Affaire T-90/23: Recours introduit le 20 février 2023 — D’Agostino/BCE
| CELEX | 62023TN0090 |
| Type | Jurisprudence CJUE |
| Date | lundi 20 février 2023 |
Résumé IA
Texte intégral
| 2.5.2023 | FR | Journal officiel de l'Union européenne | C 155/61 |
Recours introduit le 20 février 2023 — D’Agostino/BCE
(Affaire T-90/23)
(2023/C 155/79)
Langue de procédure: l’italien
Parties
Partie requérante: Aldo D’Agostino (Naples, Italie) (représentant: M. De Siena, avocate)
Partie défenderesse: Banque centrale européenne
Conclusions
La partie requérante conclut à ce qu’il plaise au Tribunal:
| — | établir et constater l’engagement de la responsabilité non contractuelle de la Banque centrale européenne (BCE), représentée par sa présidente Mme Christine Lagarde:
|
Moyens et principaux arguments
À l’appui du recours, la partie requérante invoque quatre moyens.

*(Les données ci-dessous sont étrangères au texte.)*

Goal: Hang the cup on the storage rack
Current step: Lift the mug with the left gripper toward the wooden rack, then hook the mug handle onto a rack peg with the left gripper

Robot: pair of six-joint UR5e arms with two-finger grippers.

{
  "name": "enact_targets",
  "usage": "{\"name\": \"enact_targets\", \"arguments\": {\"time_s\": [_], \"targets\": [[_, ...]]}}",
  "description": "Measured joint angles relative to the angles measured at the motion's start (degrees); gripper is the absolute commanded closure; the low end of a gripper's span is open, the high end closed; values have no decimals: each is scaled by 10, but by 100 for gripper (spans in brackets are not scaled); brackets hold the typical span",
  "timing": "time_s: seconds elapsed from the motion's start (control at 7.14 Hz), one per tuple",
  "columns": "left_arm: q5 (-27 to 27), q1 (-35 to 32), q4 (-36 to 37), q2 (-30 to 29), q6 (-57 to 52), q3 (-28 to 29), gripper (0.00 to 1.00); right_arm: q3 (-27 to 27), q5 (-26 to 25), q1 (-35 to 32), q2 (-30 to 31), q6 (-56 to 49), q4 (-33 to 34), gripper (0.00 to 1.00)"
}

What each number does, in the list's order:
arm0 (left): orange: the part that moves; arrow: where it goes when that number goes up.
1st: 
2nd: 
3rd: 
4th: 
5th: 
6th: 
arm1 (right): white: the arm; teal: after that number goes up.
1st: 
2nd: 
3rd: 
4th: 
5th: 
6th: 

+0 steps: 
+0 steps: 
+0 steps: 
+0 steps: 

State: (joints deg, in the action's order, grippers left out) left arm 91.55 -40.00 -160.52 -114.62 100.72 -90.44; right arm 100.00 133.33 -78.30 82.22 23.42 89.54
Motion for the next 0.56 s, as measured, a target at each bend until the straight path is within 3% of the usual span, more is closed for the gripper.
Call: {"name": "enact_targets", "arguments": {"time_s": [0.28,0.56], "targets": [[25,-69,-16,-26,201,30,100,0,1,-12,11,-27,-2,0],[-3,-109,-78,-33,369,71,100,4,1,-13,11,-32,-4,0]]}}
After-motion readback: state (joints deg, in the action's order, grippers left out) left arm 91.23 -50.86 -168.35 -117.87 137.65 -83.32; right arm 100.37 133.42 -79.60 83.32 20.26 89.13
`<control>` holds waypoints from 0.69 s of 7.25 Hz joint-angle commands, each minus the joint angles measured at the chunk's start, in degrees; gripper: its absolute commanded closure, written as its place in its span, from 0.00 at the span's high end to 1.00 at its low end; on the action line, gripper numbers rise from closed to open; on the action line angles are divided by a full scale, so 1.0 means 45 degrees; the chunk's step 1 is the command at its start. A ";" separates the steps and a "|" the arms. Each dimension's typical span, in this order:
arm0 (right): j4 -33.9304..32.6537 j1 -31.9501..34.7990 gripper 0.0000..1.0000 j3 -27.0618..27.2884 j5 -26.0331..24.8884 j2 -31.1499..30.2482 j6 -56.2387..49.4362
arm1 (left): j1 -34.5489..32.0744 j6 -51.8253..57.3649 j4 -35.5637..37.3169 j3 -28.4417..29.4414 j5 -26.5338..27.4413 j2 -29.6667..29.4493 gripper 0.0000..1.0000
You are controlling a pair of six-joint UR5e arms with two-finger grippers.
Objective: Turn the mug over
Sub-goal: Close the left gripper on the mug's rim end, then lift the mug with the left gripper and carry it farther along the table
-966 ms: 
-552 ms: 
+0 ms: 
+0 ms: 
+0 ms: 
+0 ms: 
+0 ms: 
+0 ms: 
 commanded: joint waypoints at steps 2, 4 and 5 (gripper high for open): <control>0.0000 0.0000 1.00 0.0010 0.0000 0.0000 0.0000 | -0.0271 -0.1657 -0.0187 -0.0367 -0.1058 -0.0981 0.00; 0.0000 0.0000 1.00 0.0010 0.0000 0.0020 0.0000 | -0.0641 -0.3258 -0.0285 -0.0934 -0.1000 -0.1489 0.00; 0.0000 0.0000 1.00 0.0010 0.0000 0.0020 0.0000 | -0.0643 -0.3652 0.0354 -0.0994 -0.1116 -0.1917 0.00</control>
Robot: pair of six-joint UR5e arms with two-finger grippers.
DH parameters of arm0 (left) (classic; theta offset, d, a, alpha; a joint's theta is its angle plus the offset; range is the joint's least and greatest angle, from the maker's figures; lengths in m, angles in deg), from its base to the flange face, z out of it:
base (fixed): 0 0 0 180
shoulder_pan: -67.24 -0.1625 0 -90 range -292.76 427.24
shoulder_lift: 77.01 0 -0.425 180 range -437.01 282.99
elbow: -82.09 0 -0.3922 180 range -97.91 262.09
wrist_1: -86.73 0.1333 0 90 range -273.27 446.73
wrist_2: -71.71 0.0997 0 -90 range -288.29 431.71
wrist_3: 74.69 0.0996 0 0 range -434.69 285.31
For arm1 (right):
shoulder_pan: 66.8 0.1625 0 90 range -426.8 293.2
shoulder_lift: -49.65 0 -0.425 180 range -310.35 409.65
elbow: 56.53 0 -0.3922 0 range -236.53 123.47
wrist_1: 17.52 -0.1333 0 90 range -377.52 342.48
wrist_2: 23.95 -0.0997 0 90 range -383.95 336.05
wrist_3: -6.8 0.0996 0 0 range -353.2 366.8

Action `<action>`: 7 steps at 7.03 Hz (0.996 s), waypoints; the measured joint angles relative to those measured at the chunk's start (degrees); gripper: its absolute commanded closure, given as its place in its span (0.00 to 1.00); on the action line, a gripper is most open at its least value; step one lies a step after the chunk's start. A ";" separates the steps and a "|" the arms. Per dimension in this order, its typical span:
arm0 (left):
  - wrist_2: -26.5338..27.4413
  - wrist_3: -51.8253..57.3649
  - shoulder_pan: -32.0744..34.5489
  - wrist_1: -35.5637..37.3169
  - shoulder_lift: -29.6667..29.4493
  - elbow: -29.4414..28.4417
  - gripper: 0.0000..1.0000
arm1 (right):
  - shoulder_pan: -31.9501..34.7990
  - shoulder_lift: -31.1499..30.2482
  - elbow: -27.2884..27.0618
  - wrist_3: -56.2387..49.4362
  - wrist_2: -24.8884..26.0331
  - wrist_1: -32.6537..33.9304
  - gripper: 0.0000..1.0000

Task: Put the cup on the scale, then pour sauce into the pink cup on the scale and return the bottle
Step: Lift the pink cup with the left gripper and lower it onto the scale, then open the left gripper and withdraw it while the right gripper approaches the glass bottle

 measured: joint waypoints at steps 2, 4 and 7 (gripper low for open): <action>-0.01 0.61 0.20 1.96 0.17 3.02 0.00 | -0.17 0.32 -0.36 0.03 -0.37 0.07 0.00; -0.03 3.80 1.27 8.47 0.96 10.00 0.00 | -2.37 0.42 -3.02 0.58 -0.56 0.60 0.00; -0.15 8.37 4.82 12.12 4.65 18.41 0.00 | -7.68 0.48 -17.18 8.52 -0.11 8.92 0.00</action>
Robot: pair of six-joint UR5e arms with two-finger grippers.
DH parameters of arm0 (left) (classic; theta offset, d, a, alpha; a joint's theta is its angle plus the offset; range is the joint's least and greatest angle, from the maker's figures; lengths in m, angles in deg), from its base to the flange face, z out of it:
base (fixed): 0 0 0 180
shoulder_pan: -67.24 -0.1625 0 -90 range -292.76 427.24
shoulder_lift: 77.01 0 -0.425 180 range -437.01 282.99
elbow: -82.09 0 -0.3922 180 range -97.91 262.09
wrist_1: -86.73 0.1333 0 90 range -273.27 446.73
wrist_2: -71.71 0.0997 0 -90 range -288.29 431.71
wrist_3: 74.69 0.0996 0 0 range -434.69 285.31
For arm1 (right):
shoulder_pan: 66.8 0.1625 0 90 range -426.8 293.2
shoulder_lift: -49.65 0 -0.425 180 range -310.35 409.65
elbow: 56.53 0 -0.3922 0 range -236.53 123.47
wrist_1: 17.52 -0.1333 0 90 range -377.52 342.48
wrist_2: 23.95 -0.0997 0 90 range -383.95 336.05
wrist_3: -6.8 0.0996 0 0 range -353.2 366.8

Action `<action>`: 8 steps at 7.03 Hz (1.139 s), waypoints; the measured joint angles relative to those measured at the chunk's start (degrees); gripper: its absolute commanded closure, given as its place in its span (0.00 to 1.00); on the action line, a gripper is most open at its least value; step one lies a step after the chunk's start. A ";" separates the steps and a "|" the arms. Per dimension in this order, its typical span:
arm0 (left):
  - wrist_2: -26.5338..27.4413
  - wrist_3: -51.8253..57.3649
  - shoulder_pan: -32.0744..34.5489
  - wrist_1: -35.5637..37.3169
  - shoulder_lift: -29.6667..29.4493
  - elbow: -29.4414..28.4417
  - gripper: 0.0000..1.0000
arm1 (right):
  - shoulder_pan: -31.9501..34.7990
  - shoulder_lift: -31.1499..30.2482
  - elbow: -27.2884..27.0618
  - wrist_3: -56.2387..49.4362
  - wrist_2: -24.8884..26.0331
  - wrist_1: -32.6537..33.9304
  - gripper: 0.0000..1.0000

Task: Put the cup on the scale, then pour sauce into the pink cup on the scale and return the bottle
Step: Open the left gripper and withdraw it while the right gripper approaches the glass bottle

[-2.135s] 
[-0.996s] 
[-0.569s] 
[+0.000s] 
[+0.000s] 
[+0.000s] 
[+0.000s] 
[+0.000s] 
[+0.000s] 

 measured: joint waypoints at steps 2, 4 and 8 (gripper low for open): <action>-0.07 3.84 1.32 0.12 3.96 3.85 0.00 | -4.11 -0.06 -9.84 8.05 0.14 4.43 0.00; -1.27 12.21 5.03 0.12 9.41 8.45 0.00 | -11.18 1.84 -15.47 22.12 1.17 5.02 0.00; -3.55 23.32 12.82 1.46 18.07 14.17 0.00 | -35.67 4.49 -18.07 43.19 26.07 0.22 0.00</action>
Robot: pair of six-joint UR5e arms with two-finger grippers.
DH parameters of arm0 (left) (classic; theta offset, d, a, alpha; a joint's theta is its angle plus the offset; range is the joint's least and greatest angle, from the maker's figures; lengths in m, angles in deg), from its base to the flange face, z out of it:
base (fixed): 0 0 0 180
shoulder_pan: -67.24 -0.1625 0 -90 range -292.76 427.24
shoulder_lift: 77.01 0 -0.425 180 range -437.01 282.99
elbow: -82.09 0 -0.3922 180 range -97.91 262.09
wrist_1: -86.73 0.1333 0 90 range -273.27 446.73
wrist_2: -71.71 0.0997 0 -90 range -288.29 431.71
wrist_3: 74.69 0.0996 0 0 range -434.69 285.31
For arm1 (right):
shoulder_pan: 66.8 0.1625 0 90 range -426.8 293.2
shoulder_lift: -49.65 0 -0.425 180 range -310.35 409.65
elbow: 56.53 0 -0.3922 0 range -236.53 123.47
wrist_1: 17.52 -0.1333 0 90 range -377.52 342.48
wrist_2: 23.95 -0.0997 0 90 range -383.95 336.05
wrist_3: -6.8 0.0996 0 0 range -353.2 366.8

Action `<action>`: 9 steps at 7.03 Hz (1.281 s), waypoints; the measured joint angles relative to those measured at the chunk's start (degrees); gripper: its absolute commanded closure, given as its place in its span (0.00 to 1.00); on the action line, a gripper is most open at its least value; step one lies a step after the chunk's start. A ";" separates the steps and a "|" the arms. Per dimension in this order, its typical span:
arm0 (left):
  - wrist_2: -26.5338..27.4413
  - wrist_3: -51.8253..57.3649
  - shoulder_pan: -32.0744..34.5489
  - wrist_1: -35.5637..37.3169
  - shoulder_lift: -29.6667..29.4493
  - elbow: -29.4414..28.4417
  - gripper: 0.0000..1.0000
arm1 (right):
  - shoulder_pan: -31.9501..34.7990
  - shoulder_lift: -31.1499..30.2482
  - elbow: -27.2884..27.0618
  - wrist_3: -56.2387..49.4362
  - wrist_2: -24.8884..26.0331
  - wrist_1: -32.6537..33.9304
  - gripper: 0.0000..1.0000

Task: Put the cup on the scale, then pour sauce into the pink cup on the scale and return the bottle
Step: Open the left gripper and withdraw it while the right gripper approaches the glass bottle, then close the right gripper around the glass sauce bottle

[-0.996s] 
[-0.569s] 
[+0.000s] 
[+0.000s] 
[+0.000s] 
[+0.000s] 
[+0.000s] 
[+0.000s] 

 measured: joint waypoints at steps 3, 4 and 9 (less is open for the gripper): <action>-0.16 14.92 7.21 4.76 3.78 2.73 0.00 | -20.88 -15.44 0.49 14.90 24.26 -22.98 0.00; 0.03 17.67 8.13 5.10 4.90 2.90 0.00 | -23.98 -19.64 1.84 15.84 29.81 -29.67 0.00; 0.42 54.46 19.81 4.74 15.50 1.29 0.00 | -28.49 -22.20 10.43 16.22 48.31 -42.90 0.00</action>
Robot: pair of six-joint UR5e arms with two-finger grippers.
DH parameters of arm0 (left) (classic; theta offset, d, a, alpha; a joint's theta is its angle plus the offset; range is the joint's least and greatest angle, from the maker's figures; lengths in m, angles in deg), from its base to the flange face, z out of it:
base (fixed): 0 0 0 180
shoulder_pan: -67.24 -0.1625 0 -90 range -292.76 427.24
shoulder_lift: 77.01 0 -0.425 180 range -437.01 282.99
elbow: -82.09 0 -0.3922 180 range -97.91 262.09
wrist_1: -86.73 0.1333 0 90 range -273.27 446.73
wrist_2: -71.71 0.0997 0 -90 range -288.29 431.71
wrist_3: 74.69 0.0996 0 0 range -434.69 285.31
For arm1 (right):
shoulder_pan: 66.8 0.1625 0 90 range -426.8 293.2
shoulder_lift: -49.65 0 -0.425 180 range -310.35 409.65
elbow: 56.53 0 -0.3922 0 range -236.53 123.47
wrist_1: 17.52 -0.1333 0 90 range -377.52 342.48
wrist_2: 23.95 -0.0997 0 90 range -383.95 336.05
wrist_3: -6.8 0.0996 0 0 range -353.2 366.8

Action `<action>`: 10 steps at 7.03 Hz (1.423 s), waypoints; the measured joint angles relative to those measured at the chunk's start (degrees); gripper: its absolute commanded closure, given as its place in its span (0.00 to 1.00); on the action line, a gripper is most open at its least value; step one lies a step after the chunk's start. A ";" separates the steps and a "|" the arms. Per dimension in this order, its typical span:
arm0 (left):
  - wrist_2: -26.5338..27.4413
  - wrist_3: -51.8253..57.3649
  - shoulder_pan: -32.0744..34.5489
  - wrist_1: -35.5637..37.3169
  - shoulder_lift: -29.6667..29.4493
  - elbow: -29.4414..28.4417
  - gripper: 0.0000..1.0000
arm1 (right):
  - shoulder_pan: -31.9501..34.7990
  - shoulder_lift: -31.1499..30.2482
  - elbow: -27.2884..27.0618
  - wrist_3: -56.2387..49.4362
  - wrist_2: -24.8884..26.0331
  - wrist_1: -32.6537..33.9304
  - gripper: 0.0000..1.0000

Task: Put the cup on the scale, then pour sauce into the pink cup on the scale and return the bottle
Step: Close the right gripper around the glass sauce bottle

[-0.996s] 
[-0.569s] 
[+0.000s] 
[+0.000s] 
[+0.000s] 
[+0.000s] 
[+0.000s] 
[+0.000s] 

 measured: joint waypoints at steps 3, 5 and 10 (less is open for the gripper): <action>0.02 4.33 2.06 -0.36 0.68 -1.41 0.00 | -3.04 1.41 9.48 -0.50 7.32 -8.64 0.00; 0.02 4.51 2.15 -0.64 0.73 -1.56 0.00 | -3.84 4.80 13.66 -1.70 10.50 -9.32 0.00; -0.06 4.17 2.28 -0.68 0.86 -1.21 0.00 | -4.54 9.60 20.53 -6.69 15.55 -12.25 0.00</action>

| 1. | Premier moyen tiré de la responsabilité de la BCE fondée sur l’article 340, troisième alinéa, TFUE et sur l’article 2043 du code civil italien, pour le préjudice patrimonial et moral subi par le requérant. |
| 2. | Deuxième moyen tiré des principes exposés par la jurisprudence des juridictions de l’Union, en particulier dans les arrêts du 28 octobre 2021, Vialto Consulting/Commission, C-650/19 P, du 9 février 2022, QI e.a./Commission et BCE, T-868/16, et du 21 janvier 2014, Klein/Commission, T-309/10. Les parties requérantes exposent les conditions nécessaires pour entraîner la responsabilité non contractuelle d’une institution européenne à l’égard d’un citoyen de l’Union européenne et font valoir que ces conditions sont remplies. |
| 3. | Troisième moyen tiré de la violation du droit primaire et du droit dérivé de l’Union et de l’abus de pouvoir de la présidente. Les parties requérantes invoquent la violation commise le 12 mars 2020 par la BCE, en la personne de sa présidente, de l’article 127 TFUE, chapitre 2, intitulé «la politique monétaire», des articles 3, 10, 11, 12, 13, 38 des statuts du Système européen de banques centrales et de la Banque centrale européenne, ainsi que de l’article 17, points 17.2 et 17.3 du règlement adopté par décision de la BCE du 19 février 2004 (1). Les parties requérantes montrent, en se référant au rapport technique joint, que les trois conditions nécessaires pour considérer que la BCE est responsable sont réunies et qu’il n’existe pas de causes concurrentes. |
| 4. | Le quatrième moyen a pour objet de quantifier, justifier et documenter le préjudice patrimonial, moral et de perte de chance subi par le requérant. |
(1) Décision 2004/257/CE de la Banque centrale européenne du 19 février 2004 portant adoption du règlement intérieur de la Banque centrale européenne (BCE/2004/2) (JO 2004, L 80, p. 33), telle que modifiée par la décision BCE/2014/1 de la Banque centrale européenne du 22 janvier 2014 (JO 2014, L 95, p. 56).